Performance & Optimization in PySpark. This lesson gives the practical patterns you’ll use most as a senior data scientist: partitioning, caching, shuffle-aware joins, file-format tips, and tools to inspect/measure performance.

I’ll explain concepts first, then show concise, runnable code (a new file you can drop into your repo) with detailed comments so you can run experiments locally and push to GitHub.

In [5]:
"""
Lesson 4: Performance & Optimization Examples (PySpark)
-------------------------------------------------------
Run:
    source venv/bin/activate
    python src/lesson4_performance.py

This script demonstrates:
 - inspecting / changing partitions
 - caching/persisting
 - explain() plans
 - broadcast joins
 - repartition vs coalesce
 - writing parquet with good partitioning
"""

from pathlib import Path
from pyspark.sql import SparkSession
from pyspark.sql import functions as F
from pyspark.sql.functions import broadcast
import urllib.request

# ---------------------------
# 1) Setup SparkSession
# ---------------------------
# ---------------------------
# 1) Setup SparkSession
# ---------------------------
spark = (
    SparkSession.builder
    .appName("lesson4-performance")
    .master("local[*]")
    .config("spark.sql.shuffle.partitions", "8")  # adjust for local dev
    .getOrCreate()
)

print("Spark version:", spark.version)
print("spark.sql.shuffle.partitions =", spark.conf.get("spark.sql.shuffle.partitions"))
print("-" * 60)

# ---------------------------
# 2) Download small dataset (Iris) and create a larger DF for experiments
# ---------------------------
iris_url = "https://raw.githubusercontent.com/uiuc-cse/data-fa14/gh-pages/data/iris.csv"
local_path = Path("/tmp/iris.csv")
urllib.request.urlretrieve(iris_url, str(local_path))

# read once
iris_df = spark.read.csv(str(local_path), header=True, inferSchema=True)

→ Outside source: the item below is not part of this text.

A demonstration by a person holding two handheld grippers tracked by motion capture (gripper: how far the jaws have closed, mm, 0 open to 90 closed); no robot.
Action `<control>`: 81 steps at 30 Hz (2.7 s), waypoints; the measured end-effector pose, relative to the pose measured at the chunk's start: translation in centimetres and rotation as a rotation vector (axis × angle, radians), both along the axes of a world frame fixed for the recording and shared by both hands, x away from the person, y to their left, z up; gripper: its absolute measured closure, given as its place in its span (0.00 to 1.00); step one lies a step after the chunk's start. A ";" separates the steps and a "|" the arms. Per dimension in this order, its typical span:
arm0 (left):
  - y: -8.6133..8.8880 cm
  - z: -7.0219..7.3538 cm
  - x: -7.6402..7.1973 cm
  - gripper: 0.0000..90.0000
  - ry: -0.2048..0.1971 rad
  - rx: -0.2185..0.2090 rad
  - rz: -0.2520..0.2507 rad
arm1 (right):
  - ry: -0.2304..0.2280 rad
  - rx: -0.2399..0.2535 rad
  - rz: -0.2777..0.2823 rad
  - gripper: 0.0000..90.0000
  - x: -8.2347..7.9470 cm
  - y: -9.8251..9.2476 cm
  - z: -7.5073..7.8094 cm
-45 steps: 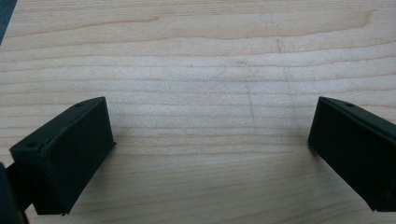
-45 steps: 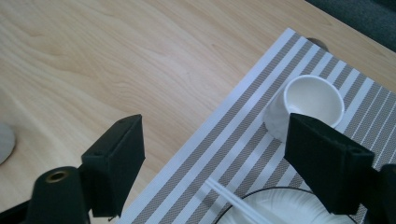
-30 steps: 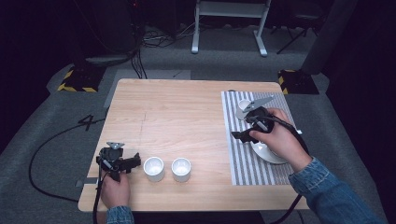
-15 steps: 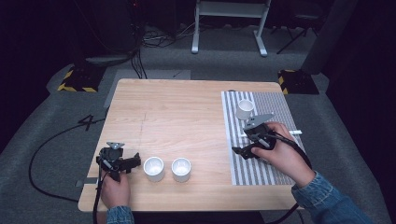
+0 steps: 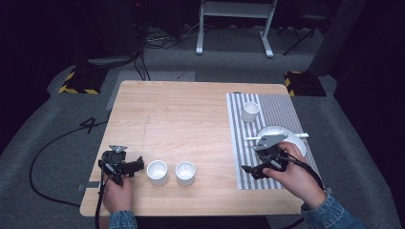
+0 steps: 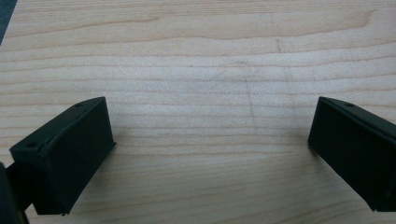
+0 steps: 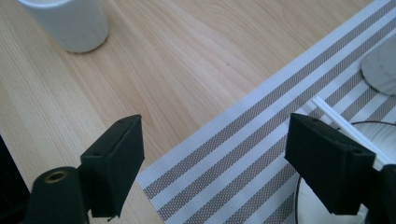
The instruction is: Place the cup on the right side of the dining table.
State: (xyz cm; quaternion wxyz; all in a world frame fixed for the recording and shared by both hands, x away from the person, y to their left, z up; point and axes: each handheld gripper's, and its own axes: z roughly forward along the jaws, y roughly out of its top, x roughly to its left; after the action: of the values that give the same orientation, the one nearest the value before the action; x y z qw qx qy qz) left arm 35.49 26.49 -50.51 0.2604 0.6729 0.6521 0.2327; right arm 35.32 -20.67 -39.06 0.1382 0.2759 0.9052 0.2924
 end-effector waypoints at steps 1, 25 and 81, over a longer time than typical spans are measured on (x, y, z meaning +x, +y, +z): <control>0.0 0.0 0.0 0.00 0.000 0.000 0.000 | -0.001 0.001 0.001 0.22 -0.2 0.0 -0.2; 0.0 0.0 0.0 0.00 0.000 0.000 0.000 | -0.041 0.098 -0.031 0.22 -1.4 -1.1 -6.2; 0.0 0.0 0.0 0.00 0.000 0.000 0.000 | -0.044 0.185 -0.090 0.15 -2.7 -1.2 -11.4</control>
State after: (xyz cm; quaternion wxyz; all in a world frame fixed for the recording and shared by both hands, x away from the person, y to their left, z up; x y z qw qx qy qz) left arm 35.49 26.49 -50.51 0.2605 0.6728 0.6522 0.2326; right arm 32.63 -21.86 -50.47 0.1449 0.3214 0.8577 0.3742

# Create a bigger dataset by repeating iris_df several times (to simulate larger data)
# Note: for real benchmarks use large public datasets (NYC taxi, etc.)
big_df = iris_df
REPEATS = 200  # increase to simulate larger dataset; keeps memory use moderate locally
for i in range(REPEATS - 1):
    big_df = big_df.union(iris_df)

print("Estimated rows (approx):", big_df.count())
print("Partitions (initial):", big_df.rdd.getNumPartitions())
print("-" * 60)

# ---------------------------
# 3) Repartition vs Coalesce
# ---------------------------
print("-> Repartitioning to 16 partitions (causes shuffle)")
big_repart = big_df.repartition(16)
print("Partitions after repartition:", big_repart.rdd.getNumPartitions())

print("-> Coalescing to 4 partitions (no full shuffle, may move data unevenly)")
big_coalesce = big_repart.coalesce(4)
print("Partitions after coalesce:", big_coalesce.rdd.getNumPartitions())
print("-" * 60)

# ---------------------------
# 4) Caching / Persisting
# ---------------------------
# Use caching when you plan to re-use the same DataFrame multiple times.
print("-> Caching big_coalesce")
big_coalesce.cache()  # default MEMORY_ONLY
# Trigger cache materialization via an action
print("Count (materialize cache):", big_coalesce.count())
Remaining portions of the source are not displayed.